Un emendamento da sottoporre al ministero dell’Ambiente «al fine di promuovere una convinta ed unitaria iniziativa, per impedire l’avvio di Ombrina Mare e al contempo promuovere un Parco adeguato alla realtà territoriale», è quanto chiedono gli assessori Mauro Febbo e Gianfranco Giuliante in una lettera inviata al Sottosegretario Giovanni Legnini e a tutti i parlamentari eletti in Abruzzo.

«La proposta – si legge – è di vietare, nelle zone di mare poste in un raggio di dodici miglia dalla costa adriatica tra Ortona e Vasto l’avvio di nuove attività e installazioni fisse e mobili per la prospezione e la coltivazione di idrocarburi anche se munite delle autorizzazioni necessarie».

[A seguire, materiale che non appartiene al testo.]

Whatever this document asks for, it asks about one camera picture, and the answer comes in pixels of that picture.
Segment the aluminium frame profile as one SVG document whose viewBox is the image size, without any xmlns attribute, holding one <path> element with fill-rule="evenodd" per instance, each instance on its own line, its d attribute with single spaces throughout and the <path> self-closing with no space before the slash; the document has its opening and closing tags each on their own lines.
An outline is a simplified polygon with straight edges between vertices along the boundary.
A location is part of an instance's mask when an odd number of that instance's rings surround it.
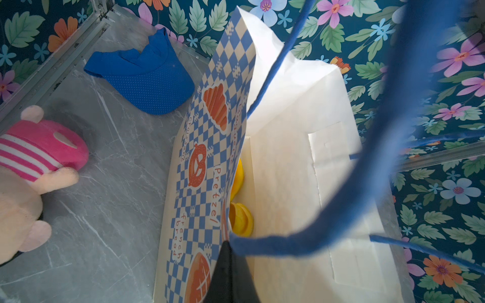
<svg viewBox="0 0 485 303">
<path fill-rule="evenodd" d="M 107 14 L 112 11 L 115 1 L 92 1 L 94 13 L 87 18 L 74 34 L 61 44 L 45 63 L 40 65 L 21 84 L 10 101 L 1 106 L 1 128 L 14 121 L 20 112 L 29 106 L 40 106 L 57 89 L 65 77 L 75 68 L 90 47 L 106 31 Z"/>
</svg>

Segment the plush doll pink shirt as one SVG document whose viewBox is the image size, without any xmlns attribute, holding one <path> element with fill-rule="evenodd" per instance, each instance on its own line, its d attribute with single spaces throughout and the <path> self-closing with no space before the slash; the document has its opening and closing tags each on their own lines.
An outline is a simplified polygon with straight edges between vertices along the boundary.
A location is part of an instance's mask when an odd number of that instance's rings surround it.
<svg viewBox="0 0 485 303">
<path fill-rule="evenodd" d="M 2 265 L 50 239 L 42 195 L 76 184 L 88 156 L 83 139 L 45 120 L 39 106 L 25 108 L 19 122 L 1 135 Z"/>
</svg>

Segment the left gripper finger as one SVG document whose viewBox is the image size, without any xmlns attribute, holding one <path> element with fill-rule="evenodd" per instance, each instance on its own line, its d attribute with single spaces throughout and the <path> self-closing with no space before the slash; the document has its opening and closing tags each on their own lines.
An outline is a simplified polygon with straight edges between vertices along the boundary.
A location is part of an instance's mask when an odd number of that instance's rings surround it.
<svg viewBox="0 0 485 303">
<path fill-rule="evenodd" d="M 245 257 L 233 252 L 230 243 L 222 243 L 216 267 L 204 302 L 260 303 Z"/>
</svg>

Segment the smooth yellow oval bread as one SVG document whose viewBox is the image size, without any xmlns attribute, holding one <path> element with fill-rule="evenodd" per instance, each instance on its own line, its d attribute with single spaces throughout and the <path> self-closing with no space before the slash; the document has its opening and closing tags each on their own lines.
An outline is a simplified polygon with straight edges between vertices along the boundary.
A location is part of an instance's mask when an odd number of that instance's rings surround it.
<svg viewBox="0 0 485 303">
<path fill-rule="evenodd" d="M 239 193 L 244 183 L 244 179 L 245 179 L 245 173 L 244 173 L 243 163 L 242 163 L 242 160 L 239 159 L 237 164 L 237 169 L 236 169 L 236 175 L 234 177 L 234 182 L 231 189 L 230 201 L 232 201 L 235 198 L 235 196 Z"/>
</svg>

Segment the blue checkered paper bag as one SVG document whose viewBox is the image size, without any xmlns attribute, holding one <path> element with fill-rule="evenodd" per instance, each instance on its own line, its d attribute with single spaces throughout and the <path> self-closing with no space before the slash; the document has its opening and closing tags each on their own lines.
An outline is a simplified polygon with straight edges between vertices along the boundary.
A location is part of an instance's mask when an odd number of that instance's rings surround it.
<svg viewBox="0 0 485 303">
<path fill-rule="evenodd" d="M 286 41 L 233 11 L 174 142 L 154 302 L 204 302 L 224 241 L 246 258 L 260 302 L 403 302 L 394 246 L 424 253 L 435 282 L 462 285 L 464 267 L 484 273 L 387 236 L 378 213 L 400 151 L 428 144 L 407 135 L 462 3 L 408 2 L 367 143 L 339 68 L 293 53 L 313 5 Z M 239 159 L 245 179 L 230 201 Z M 252 213 L 250 237 L 232 232 L 231 203 Z"/>
</svg>

«Le vicende relative alla piattaforma ‘Ombrina’ al largo della Costa Teatina – spiegano Febbo e Giuliante – generano forti contrarietà nelle comunità territoriali e nell’intero Abruzzo e lo scenario che si prefigura è assolutamente in contrasto con le vocazioni di quella fascia costiera, che verrebbe irrimediabilmente messa a rischio dalle attività di estrazione petrolifere, oltreché drammaticamente sfigurata sul piano paesaggistico, rurale e ambientale».

Su questo tema quindi i due Assessori hanno elaborato uno specifico emendamento che è stato portato all’attenzione dei rappresentanti abruzzesi in Parlamento. Si tratta di un’azione finalizzata «ad una reale tutela del territorio ed in particolare della Costa Teatina che rappresenta un’assoluta ricchezza per la nostra regione. Per il futuro dell’Abruzzo è necessario fare una scelta precisa: o permettere l’installazione di impianti ed attività che non possono che penalizzare l’immagine di una regione verde o ragionare sulla creazione di progetti più consoni alla nostra realtà, con il massimo coinvolgimento delle istituzioni locali e delle comunità che sono i veri protagonisti di quel territorio unico per le sue bellezze».

In conclusione Febbo e Giuliante esortano i parlamentari ad impegnarsi “affinché l’emendamento possa consentire che il buon lavoro appena avviato arrivi a termine, producendo gli effetti sperati a tutela della Costa Teatina e delle locali comunità”.